## [Assignment]
Say how many lines in the records include the string "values", adding no other words.

START Records to use

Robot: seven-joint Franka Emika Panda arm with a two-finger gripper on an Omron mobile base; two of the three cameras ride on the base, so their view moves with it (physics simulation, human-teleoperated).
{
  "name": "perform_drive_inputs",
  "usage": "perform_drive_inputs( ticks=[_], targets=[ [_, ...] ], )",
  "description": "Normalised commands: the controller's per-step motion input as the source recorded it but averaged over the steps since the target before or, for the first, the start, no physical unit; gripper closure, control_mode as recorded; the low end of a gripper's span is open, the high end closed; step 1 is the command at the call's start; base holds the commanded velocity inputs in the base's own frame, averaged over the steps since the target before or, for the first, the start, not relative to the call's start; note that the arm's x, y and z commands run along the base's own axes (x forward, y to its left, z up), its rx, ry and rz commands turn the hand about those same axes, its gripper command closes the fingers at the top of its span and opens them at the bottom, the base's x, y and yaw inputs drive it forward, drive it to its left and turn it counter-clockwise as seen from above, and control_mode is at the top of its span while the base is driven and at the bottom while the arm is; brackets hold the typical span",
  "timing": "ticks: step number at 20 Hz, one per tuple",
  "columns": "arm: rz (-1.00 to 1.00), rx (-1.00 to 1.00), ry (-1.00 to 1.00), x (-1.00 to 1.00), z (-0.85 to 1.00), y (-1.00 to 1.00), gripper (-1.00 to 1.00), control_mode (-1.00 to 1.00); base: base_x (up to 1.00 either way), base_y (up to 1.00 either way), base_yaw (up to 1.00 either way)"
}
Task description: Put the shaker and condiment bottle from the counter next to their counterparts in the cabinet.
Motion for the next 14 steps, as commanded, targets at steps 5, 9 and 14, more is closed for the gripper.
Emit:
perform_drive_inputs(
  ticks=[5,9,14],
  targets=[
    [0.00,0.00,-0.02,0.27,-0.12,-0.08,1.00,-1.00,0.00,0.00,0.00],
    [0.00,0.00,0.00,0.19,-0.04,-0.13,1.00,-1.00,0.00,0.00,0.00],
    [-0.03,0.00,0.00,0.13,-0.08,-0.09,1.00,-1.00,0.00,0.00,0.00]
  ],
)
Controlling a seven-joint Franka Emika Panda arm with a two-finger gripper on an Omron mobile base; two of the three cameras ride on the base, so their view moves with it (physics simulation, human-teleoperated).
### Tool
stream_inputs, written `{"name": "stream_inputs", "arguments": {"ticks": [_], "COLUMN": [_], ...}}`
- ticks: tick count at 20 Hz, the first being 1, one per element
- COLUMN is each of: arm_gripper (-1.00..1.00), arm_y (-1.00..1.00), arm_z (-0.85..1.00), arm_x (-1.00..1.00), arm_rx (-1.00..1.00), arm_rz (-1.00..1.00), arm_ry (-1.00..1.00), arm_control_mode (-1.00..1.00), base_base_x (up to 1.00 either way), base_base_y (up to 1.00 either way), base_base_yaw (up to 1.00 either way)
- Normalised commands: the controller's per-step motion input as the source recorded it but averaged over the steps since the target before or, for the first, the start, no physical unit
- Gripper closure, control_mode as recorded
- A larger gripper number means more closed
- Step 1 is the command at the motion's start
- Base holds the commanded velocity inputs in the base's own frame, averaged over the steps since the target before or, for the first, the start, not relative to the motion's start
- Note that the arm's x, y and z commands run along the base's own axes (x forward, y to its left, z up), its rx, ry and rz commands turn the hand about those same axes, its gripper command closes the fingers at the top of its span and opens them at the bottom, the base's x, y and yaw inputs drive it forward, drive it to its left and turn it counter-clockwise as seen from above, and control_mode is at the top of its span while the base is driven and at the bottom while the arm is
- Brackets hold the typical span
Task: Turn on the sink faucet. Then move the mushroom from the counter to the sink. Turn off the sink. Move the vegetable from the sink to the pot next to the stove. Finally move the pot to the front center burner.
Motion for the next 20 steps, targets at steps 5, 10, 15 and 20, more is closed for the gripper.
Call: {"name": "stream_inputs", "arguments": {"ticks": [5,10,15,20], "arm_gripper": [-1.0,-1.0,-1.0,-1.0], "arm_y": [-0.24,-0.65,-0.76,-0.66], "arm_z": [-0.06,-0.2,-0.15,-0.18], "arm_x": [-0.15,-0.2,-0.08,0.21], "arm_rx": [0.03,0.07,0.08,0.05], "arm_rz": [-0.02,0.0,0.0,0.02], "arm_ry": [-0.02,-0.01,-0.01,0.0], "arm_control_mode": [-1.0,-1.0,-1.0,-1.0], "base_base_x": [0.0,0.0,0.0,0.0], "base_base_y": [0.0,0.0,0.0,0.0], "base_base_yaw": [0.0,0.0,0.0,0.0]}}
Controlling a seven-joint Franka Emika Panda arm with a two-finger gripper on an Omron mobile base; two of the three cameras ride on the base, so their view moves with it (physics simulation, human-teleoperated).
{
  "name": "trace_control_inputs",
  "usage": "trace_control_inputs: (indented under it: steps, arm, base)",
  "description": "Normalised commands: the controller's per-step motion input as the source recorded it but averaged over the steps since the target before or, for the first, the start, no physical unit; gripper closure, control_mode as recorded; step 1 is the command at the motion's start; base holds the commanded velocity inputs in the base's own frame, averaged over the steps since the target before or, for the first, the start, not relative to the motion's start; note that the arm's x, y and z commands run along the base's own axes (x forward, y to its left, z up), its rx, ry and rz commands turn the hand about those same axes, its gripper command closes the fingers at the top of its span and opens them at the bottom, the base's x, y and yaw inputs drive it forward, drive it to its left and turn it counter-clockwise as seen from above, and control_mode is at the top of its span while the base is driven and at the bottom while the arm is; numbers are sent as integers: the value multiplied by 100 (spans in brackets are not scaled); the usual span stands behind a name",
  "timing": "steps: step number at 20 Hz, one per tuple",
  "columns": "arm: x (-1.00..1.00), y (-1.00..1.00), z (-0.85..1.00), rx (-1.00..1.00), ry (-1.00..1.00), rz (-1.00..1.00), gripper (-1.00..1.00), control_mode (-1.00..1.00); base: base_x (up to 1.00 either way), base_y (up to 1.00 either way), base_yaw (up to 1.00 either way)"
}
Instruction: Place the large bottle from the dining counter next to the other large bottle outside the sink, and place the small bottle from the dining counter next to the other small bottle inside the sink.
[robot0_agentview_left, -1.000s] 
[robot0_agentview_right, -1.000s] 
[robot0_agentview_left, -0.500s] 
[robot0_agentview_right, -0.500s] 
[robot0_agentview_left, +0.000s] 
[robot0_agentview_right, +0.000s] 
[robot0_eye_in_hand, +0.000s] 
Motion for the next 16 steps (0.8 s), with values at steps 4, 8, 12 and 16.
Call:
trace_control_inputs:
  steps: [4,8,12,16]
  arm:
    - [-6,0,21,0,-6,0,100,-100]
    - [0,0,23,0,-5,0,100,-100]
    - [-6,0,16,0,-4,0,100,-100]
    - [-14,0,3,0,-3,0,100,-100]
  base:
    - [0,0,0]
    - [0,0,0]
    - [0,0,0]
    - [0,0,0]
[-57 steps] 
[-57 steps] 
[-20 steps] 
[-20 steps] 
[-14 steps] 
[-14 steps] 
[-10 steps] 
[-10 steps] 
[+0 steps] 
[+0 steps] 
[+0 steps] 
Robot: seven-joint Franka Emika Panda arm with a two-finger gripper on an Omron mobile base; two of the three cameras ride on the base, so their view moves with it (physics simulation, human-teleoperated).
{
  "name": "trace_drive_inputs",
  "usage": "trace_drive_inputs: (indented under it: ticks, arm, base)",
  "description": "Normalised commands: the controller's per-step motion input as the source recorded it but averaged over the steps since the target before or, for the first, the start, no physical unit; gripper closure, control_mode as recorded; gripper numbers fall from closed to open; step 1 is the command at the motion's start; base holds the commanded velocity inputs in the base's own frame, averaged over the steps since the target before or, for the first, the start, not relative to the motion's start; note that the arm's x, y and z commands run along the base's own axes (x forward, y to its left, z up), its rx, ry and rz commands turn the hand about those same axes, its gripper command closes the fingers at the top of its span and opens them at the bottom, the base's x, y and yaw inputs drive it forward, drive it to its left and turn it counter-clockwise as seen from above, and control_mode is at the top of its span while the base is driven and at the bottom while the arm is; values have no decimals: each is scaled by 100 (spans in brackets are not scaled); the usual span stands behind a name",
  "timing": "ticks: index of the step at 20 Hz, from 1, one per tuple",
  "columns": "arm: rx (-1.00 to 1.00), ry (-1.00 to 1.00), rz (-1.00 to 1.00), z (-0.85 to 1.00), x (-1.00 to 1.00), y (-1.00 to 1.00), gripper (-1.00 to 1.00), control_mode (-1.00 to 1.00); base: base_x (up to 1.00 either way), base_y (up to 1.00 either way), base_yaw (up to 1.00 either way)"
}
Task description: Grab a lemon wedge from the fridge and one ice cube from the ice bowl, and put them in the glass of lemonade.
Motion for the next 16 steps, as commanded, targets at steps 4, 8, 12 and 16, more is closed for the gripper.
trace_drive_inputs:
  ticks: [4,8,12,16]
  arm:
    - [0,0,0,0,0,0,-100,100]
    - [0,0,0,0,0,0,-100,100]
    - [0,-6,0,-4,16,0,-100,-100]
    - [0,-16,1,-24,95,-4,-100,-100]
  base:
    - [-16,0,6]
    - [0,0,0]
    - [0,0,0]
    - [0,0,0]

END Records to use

## [Solution below]
2